- Exercise prompt: The copy you give must match the records exactly, except that it holds no images.

- Data listing:
+ + +
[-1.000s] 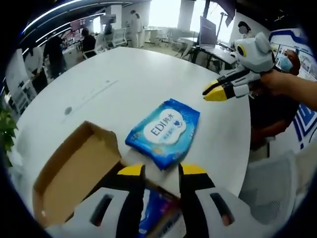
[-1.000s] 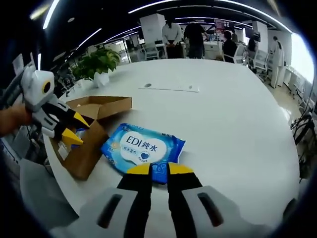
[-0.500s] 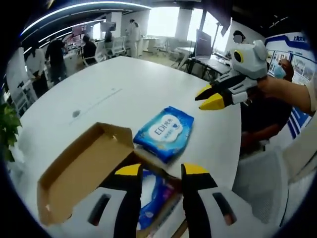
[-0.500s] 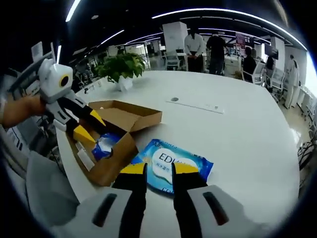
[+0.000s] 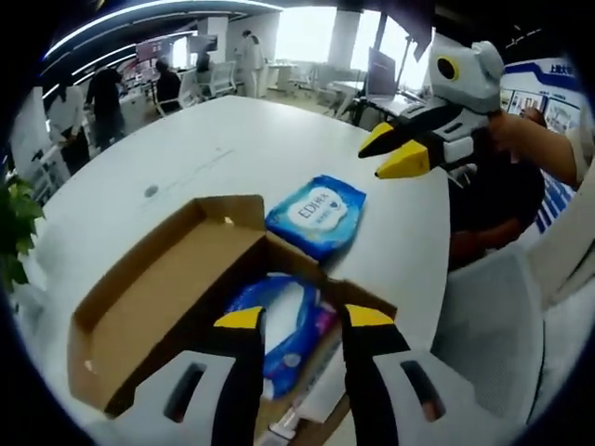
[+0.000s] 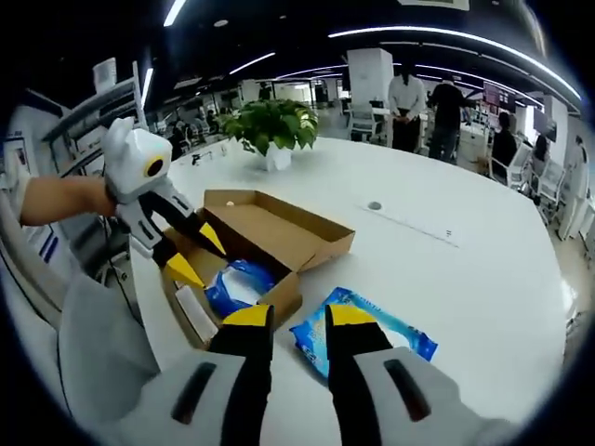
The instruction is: Operate the shoe box by opening the lid, removing the specified soft item, and placing it in the target area until the item is outside and the box remains undamaged.
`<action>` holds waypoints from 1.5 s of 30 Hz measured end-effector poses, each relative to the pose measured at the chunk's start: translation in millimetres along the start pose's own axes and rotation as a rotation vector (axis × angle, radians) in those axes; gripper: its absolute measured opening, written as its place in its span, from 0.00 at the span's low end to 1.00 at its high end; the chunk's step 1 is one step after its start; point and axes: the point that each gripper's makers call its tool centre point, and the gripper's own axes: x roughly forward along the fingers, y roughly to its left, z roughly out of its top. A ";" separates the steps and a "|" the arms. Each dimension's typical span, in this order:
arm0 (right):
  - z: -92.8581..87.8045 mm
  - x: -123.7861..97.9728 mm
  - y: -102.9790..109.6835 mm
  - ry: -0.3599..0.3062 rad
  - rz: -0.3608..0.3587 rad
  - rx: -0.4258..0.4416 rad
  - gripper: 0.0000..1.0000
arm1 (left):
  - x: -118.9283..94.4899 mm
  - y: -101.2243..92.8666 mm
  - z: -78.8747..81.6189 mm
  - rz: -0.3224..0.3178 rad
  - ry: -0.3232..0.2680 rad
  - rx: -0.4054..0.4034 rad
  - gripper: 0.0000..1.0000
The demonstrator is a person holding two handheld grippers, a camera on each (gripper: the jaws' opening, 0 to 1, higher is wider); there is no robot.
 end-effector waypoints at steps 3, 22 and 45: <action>2.2 9.0 11.2 0.012 0.029 -0.042 0.20 | 2.7 0.4 -8.0 -0.014 0.010 0.013 0.33; -6.3 67.5 44.2 0.103 0.107 -0.180 0.20 | 23.6 5.5 -29.9 -0.069 0.039 0.094 0.31; -24.3 134.0 49.9 0.170 0.120 -0.337 0.12 | 44.4 10.5 -31.6 -0.108 0.059 0.020 0.04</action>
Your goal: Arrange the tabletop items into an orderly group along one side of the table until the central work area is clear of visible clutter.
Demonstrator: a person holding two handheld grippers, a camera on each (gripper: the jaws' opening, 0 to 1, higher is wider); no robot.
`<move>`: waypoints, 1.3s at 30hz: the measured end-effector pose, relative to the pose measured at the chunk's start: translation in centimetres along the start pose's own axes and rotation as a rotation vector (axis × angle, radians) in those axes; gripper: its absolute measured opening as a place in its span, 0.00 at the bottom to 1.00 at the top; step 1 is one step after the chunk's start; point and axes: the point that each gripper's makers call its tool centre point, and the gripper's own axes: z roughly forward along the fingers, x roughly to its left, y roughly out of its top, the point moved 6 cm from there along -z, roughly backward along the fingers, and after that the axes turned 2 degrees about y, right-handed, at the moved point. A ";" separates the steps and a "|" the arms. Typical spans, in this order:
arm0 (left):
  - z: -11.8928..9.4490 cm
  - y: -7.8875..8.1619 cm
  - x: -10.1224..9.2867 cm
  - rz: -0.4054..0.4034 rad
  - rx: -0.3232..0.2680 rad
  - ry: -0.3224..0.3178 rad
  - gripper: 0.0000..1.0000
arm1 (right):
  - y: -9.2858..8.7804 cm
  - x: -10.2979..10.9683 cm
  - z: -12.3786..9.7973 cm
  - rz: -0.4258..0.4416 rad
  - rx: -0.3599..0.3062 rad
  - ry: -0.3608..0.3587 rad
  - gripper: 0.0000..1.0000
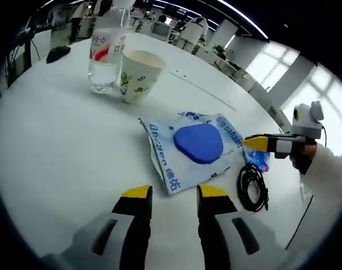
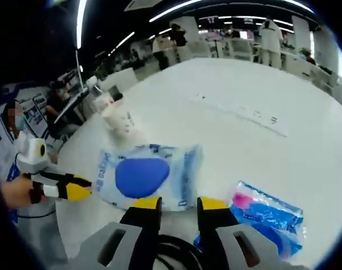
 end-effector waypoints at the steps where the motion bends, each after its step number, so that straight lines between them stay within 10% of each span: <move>1: 0.2 -0.1 0.2 -0.014 -0.002 0.002 0.27 | -0.1 -0.1 0.2 -0.011 0.005 -0.007 0.16; 10: 1.1 0.0 1.2 -0.092 -0.066 0.033 0.00 | -0.3 -0.2 0.8 0.049 0.009 -0.013 0.03; 20: -0.2 2.2 1.2 -0.005 -0.114 0.034 0.00 | -0.1 0.6 -0.3 0.088 -0.033 0.023 0.00; 27: 0.2 5.2 0.9 0.214 -0.141 0.020 0.00 | -0.7 3.0 -3.4 0.146 -0.154 0.004 0.00; 39: 1.4 8.0 0.4 0.189 -0.174 -0.014 0.00 | -0.8 3.5 -4.6 0.218 -0.228 -0.017 0.00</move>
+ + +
- Exercise output:
[-1.000s] 
[-1.000s] 
[-0.500s] 
[-0.500s] 
[+0.000s] 
[+0.000s] 
The instruction is: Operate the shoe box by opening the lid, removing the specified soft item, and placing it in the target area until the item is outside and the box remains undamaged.
`<action>` holds waypoints from 1.5 s of 30 Hz measured end-effector poses, each relative to the pose measured at the chunk's start: translation in millimetres along the start pose's own axes and rotation as a rotation vector (axis × angle, radians) in those axes; gripper: its absolute measured opening, written as its place in its span, from 0.00 at the span's low end to 1.00 at its high end; the chunk's step 1 is one step after its start; point and axes: the point that each gripper's makers call its tool centre point, and the gripper's own axes: x roughly forward along the fingers, y roughly to its left, z roughly out of its top. A ";" separates the steps and a "|" the arms. Each dimension's typical span, in this order:
arm0 (right):
  - z: -92.8581..87.8045 mm
  - x: -123.7861..97.9728 mm
  - y: -102.9790..109.6835 mm
  - ry: -0.3599..0.3062 rad
  - rz: -0.3608..0.3587 rad
  - rx: -0.4258..0.4416 rad
  - gripper: 0.0000..1.0000
arm1 (left):
  - x: -118.9283..94.4899 mm
  - y: -101.2243..92.8666 mm
  - z: -78.8747..81.6189 mm
  - rz: -0.3224..0.3178 rad
  - ry: -0.3232..0.2680 rad
  - rx: -0.4054..0.4034 rad
  - gripper: 0.0000..1.0000
The demonstrator is a person holding two handheld grippers, a camera on each (gripper: the jaws' opening, 0 to 1, higher is wider); there is no robot.
 end-effector waypoints at steps 3, 22 and 45: <action>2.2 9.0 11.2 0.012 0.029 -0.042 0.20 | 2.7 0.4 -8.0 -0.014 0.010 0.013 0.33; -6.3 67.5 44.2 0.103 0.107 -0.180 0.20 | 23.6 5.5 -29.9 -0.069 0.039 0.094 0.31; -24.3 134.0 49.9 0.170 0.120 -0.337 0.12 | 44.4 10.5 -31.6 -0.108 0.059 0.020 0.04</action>
Your goal: Arrange the tabletop items into an orderly group along one side of the table until the central work area is clear of visible clutter.
Demonstrator: a person holding two handheld grippers, a camera on each (gripper: the jaws' opening, 0 to 1, higher is wider); no robot.
`<move>`: waypoints, 1.3s at 30hz: the measured end-effector pose, relative to the pose measured at the chunk's start: translation in centimetres along the start pose's own axes and rotation as a rotation vector (axis × angle, radians) in those axes; gripper: its absolute measured opening as a place in its span, 0.00 at the bottom to 1.00 at the top; step 1 is one step after the chunk's start; point and axes: the point that each gripper's makers call its tool centre point, and the gripper's own axes: z roughly forward along the fingers, x roughly to its left, y roughly out of its top, the point moved 6 cm from there along -z, roughly backward along the fingers, and after that the axes turned 2 degrees about y, right-handed, at the moved point. A ";" separates the steps and a "|" the arms. Typical spans, in this order:
arm0 (left):
  - z: -11.8928..9.4490 cm
  - y: -7.8875..8.1619 cm
  - x: -10.1224..9.2867 cm
  - rz: -0.4054..0.4034 rad
  - rx: -0.3232..0.2680 rad
  - ry: -0.3224..0.3178 rad
  - gripper: 0.0000..1.0000
arm1 (right):
  - y: -9.2858..8.7804 cm
  - x: -10.2979..10.9683 cm
  - z: -12.3786..9.7973 cm
  - rz: -0.4258..0.4416 rad
  - rx: -0.3599..0.3062 rad
  - ry: -0.3608..0.3587 rad
  - gripper: 0.0000..1.0000
 end-effector waypoints at the steps where the motion bends, each after its step number, so that straight lines between them stay within 10% of each span: <move>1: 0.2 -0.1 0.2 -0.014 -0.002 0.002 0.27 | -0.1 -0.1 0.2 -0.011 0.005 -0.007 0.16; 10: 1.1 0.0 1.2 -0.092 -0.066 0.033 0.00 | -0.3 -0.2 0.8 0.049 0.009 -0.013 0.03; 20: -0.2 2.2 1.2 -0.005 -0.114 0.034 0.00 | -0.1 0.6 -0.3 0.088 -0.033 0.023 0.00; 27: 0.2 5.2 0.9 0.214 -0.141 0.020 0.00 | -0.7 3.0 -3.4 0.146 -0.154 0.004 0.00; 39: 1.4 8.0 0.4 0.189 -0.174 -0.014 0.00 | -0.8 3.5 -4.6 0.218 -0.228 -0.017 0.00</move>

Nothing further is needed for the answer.